When the Bulls drafted Luol Deng, I remember the phrase "you can cross off SF from your list of needs for the next decade" being said. Nine years later and a year left on his deal, that has largely been true. That said, Chicago should be looking to move on from Luol Deng rather than extend him.
Luol's a good player. He's a glue player. A system player. He defends. Rebounds. Hustles. Does the little things. If you ever wondered whether coaches love Luol Deng or not, wonder no more at the fact the coaches voted him into the all-star game twice.
They probably don't love him enough to trade much for him, not at his salary, and the Bulls need Luol this season if they want to compete for the NBA title. My opinion often vacillates on Deng. I don't think he's worth his salary, but I don't see how the Bulls get better trading him or letting him walk.
Losing Deng won't be addition by subtraction. He's a good player. He's a good person as well. The Bulls relationship with Deng would be a hell of a lot more contentious if he wasn't given the situation a few years back with his leg.
There have been times he wanted to leave and times the Bulls wanted him gone, but never has either situation gotten bad enough for the Bulls to move him for nothing, and no one has ever offered much, including this summer.
I was discussing Deng on my last podcast and a listener wrote me to say the thing about Deng is that you never really miss him when he's out. I thought it was a great point that I hadn't quite considered in that light. We've seen Deng have a number of significant injuries in his career, and I don't know that the team has ever suffered for it.
Deng's injury may have been the key to beating the Brooklyn Nets last season as he was absolutely abysmal in that series.
In the end, the Bulls aren't going to create a great team with Deng as a central piece of it. Not unless his salary gets pushed down to the sevenish million per year role player range, and honestly, I'm not sure I want Deng back at virtually any price.

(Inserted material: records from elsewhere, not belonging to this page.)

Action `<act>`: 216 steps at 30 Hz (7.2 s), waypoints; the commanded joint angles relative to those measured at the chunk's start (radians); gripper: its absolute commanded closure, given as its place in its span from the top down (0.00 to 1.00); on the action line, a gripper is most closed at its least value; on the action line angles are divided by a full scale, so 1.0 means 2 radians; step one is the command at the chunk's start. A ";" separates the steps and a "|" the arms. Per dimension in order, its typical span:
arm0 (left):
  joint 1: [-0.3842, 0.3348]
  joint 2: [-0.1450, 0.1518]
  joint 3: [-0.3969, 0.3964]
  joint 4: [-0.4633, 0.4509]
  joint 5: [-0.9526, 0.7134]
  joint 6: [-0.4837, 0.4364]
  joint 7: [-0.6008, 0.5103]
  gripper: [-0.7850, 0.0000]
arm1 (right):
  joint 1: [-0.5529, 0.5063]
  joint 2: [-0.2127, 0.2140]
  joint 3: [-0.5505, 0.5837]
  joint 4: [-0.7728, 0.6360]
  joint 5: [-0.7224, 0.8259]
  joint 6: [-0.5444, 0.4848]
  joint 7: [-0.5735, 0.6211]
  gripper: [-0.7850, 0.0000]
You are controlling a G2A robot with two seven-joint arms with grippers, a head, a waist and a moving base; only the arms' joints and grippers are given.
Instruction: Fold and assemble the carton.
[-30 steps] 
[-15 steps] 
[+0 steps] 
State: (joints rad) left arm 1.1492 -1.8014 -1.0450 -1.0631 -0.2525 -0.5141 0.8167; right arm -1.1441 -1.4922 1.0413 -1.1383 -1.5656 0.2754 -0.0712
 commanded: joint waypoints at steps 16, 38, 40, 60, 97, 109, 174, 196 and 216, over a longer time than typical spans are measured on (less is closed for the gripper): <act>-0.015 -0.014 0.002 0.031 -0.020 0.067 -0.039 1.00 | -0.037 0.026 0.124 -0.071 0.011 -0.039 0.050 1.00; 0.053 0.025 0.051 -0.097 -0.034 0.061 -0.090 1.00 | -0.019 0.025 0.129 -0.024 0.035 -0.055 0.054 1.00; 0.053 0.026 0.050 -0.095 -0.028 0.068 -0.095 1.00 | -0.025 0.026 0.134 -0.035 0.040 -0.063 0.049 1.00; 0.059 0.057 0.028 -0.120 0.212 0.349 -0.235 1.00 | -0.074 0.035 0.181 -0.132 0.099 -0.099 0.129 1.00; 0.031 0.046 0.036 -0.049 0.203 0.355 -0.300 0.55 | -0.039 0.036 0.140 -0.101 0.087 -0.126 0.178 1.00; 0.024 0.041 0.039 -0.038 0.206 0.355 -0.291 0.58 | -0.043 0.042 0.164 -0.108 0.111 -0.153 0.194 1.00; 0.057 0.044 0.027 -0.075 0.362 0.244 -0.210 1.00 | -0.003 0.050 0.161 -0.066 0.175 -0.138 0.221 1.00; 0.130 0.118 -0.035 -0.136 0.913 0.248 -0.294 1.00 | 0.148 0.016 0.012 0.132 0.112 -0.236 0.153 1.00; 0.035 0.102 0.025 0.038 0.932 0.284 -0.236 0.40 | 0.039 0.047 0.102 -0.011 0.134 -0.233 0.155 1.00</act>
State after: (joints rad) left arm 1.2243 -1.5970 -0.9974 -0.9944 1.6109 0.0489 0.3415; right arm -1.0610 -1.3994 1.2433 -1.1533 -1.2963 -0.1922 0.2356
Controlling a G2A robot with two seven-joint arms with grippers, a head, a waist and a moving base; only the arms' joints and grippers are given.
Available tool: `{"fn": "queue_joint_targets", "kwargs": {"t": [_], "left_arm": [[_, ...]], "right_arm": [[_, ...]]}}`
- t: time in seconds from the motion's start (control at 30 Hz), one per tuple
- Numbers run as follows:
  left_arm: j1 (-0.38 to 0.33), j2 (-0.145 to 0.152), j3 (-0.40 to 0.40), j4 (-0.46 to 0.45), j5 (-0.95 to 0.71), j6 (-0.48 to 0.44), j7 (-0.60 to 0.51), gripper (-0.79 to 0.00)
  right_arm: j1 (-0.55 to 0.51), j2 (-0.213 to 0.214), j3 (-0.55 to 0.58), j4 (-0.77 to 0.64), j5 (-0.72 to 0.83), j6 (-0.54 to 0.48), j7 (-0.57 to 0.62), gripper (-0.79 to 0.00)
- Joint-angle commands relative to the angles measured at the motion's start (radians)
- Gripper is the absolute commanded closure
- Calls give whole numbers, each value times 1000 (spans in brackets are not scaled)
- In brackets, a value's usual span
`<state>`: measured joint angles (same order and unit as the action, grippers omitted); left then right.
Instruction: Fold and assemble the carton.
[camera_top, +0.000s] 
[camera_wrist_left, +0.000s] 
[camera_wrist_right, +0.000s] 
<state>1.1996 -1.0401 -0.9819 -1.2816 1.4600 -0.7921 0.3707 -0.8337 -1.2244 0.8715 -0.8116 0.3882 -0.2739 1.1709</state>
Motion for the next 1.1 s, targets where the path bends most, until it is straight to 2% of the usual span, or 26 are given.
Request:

The thing is we all recognize the Bulls need at least one more dynamic offensive player on the perimeter. Nate Robinson showed us that player doesn't necessarily need to be a star, just someone who can create offense. Jimmy Butler probably isn't going to be that player at SG, Deng definitely isn't that player at SF.
If you keep both long term, then you've locked yourself into the same pedestrian offense that you've had for years. Though it's only been one year with Butler, I think the Bulls have to choose between the two. I choose Butler for the next four seasons following this one. He's younger, more athletic, more disruptive defensively, and generates more free throws.
Of the two, Butler strikes me as the more dynamic threat on both ends of the floor.
Chicago will have to hope they've found a winner in Tony Snell. If they can develop him into a player who can reliably knock down threes and play defense then the team looks better with Rose, Snell, Butler than Rose, Butler, Deng. The Bulls don't need more glue nearly as much as they need more shooting.
Snell's unlikely to be ready for that role this season which is why the Bulls can't afford to trade Deng for peanuts now, not if they want to win a title this season. Maybe Snell won't be ready next year either, but the Bulls don't need him to be a traditional starting caliber player, they just need him to perform his exact niche skills well enough.
Even if Snell doesn't pan out, and there's a good chance he won't, the Bulls will have an easier time finding a player with some complementary strength to stick at SG. Heck, bring back Marco Belinelli to play next to Derrick Rose and see what he can do with the spacing provided by Derrick Rose.
In the end, the reason Deng shouldn't be back next season is that he doesn't impact wins enough for the money he'll command. The Bulls paid the luxury tax last season and will pay again this season. They'll almost certainly look to skip a couple years of it in order to avoid the repeater tax, and when looking to trim some salary removing the guy who doesn't impact wins and is paid 14 million looks like the thing to do.
The Bulls might have two such players in Deng and Boozer, but of the two, believe it or not, Boozer is the more difficult one to replace. I think Chicago can throw in a two million dollar guard with some offensive skills at SG, slide Deng to SF, and not really lose much. They'll have a tougher time finding a PF/C with a pulse that can slide in for Boozer due to the lack of big men out available [though poor man's Boozer, Drew Gooden, is still looking for work].
In the end, this season is the likely the last shot for this core group of players. Maybe something changes this season, maybe the Bulls win a title or Butler proves to be a fluke, but my expectation is this is our last season with Luol manning the SF spot.